The objective of this assingment is to conduct an exploratory data analysis of a data set that you are not familiar with. In this weeks lecture we discussed a number of visualiation approaches to exploring a data set, this assignment will apply those tools and techniques. An important distinction between class examples and applied data science work is that interative and repetitive nature of exploring a data set. It takes time and understand what is is the data and what is interesting in the data.
For this week we will be exploring data from the NYC Data Transparnecy Initiative. They maintain a database of complaints that fall within the Civilian Complain Review Board (CCRB), an independent municiple agency. Your objective is to identify interesting patterns and trends within the data that may be indicative of large scale trends.
This link will allow you to download the data set in .xlsx format. The data file has two tabs: one with metadata, and the “Complaints_Allegations” tab with the actual data.
For this assignment you should submit and a rpubs link to a knitr rendered html document that shows your exploratory data analysis. Organize your analysis using meaningful section headings:
xxxxxxxxxxxxxxxxxxxxxxxxxxxxxxxxxxxxxxxxxxxxxxxxxxxxxxxxxxxxxxxxxxxxxxxxxxxxx
Since there can be multiple allegations associated to a unique complaint, the first step is to re-organize the dataset to keep only one row for an unique complaint so that the count of complaints doesn’t include the same complaint multiple times.
This graph shows the number of complaints received by CCRB each year by the filed modes.
The number of complaints has been decreased since 2010. Most of complaints are received by phone and call processing system. There is also an increasing use of online website compared to filing in person.
This pie chart shows the reasons for initial contact. More than 1/3 of the complaits are related to PD suspected C/V of violation/crime on street, building and auto. Dispute and moving violations are also main reasons to contact CCRB.
A new variable “Processing Time” is calculated to show the duration between the complaint was received by CCRB and when it was closed.
As we can see from the graph, most of the complaints were closed within the same year or 1 year after they were reported to CCRB. However, there were a few cases taken longer than 8 years to close.
What could be the factors impacting processing time? According to the dataset, not all the complaints were fully investigated by the CCRB before it is closed. The processing time may be related to whether the complaint was fully investigated and whether it has video evidence.
The upper-left part of the graph tells us the processing time of cases that are not fully investigated and has no video evidence, which is the most common scenario of the complaints. Cases in this scenario are more likely to be closed within the same year after it was received.
If a case has video evidence (i.e., the bottom row of the graph), it usually takes longer to process than cases that have no video evidence.
However, there is no significant indicator that complaints with video evidence are more likely to receive fully investigation. Even if a case was fully investigated, it could be closed within a year if the complaint doesn’t have video evidence.
This graph shows the number of complaints received by CCRB each year by the borough of incidents. The largest number of incidents happened in Brooklyn among all boroughs of NYC. Queens and Staten Island are relatively safter than Bronx and Manhattan.

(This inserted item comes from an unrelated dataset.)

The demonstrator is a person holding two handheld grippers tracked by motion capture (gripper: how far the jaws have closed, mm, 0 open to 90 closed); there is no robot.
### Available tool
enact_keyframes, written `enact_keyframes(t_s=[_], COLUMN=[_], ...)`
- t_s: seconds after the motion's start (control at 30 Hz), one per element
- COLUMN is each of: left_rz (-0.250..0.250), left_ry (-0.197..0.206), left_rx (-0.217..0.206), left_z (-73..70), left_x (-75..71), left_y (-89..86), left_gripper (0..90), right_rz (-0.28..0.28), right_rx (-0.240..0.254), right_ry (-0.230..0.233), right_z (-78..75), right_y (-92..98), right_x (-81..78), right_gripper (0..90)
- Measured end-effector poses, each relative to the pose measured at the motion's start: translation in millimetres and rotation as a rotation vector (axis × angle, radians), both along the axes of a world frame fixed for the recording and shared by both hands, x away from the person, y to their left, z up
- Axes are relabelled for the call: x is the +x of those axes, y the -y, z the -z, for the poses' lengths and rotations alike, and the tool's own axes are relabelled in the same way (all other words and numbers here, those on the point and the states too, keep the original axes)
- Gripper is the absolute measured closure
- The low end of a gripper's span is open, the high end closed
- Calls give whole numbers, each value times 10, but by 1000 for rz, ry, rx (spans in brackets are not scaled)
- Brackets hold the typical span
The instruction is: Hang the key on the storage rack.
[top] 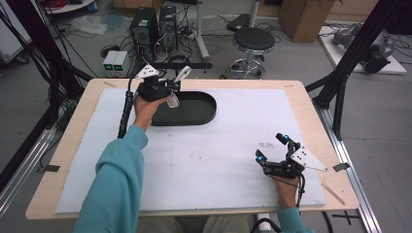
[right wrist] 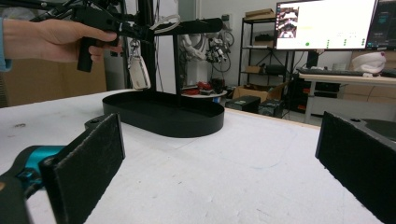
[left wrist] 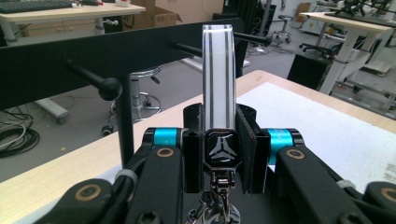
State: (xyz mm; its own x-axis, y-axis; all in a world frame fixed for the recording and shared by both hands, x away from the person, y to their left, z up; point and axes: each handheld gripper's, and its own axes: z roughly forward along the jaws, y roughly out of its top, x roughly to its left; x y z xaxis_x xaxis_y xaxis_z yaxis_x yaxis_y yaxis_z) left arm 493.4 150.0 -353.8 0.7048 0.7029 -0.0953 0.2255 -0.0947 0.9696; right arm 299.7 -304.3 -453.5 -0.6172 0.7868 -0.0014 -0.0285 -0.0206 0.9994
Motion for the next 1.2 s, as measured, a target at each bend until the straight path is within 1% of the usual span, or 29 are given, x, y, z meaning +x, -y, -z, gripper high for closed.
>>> enact_keyframes(t_s=[0.13,0.27,0.3,0.37,0.4,0.43,0.53,0.73,0.83,0.93,1.0,1.07,1.13,1.2], left_rz=[-19,-37,-45,-55,-60,-65,-77,-92,-109,-126,-141,-155,-166,-171], left_ry=[4,8,9,11,12,15,16,35,45,43,49,49,51,44], left_rx=[-7,-1,-6,-6,-4,7,10,64,119,137,168,188,201,201], left_z=[13,25,29,38,43,47,69,101,122,138,144,152,166,181], left_x=[15,27,30,38,39,40,53,56,49,46,39,35,37,41], left_y=[1,13,16,22,31,40,49,94,136,176,204,229,253,268], left_gripper=[741,741,741,741,740,741,740,740,740,740,740,739,739,738], right_rz=[1,4,1,1,1,1,0,0,-1,-2,-2,-3,-2,-2], right_rx=[2,-1,3,3,3,3,3,3,2,7,5,6,7,11], right_ry=[-6,-1,-12,-12,-12,-12,-12,-15,-14,-18,-15,-15,-20,-21], right_z=[2,4,5,5,6,6,6,9,10,10,10,10,11,10], right_y=[1,2,-2,-2,-2,-1,0,0,0,1,0,0,2,0], right_x=[2,11,4,4,3,4,4,6,8,5,6,6,4,2], right_gripper=[6,6,5,6,6,6,6,6,6,6,6,6,6,6])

This graph shows the number of incidents occurred in each borough throughout the years. The number of incidents happened in Brooklyn have been reduced by 2/3 in 2015 compared to 2005. Bronx and Manhattan have also seen significant reduce in the number of complaints. The number of incidents happened in Staten Island hasn’t changed much in the last ten years.
This pie chart shows the locations where the incidents happened. Most of incidents happened on street and highway. Another major incident location is apartments and residential houses.
This bar chart shows the number of allegations by the FADO types and the outcome of the encounter. Most of allegations are related to abuse of authority. If the allegation was related to Force, the offender was very possible to be arrested. In cases of abuse of authority and discourtesy, the outcome is usually summons and no arrest.
Most of the Abuse of Authority allegations happened in Brooklyn. For the type of Discourtesy, Force and Offensive Language, however, there is not a distinctive pattern of which allegation FADO type is more likely to happen in which borough.
Overall, all types of allegations have been reduced since 2006, while Abuse of Authority allegation has seen the most significant change over the years.
This data analysis focuses on exploring the patterns and relationships of discrete, nominal and binary data in the NYC Data Transparnecy Initiative dataset.
Bar chart and pie chart are good tools to present categorical data. Stacked bar chart is helpful in explorying the potential relationship across three variables. Categorical data can also be manipulated using R functions and transferred into continuous data, such as counts, for quantitative analysis.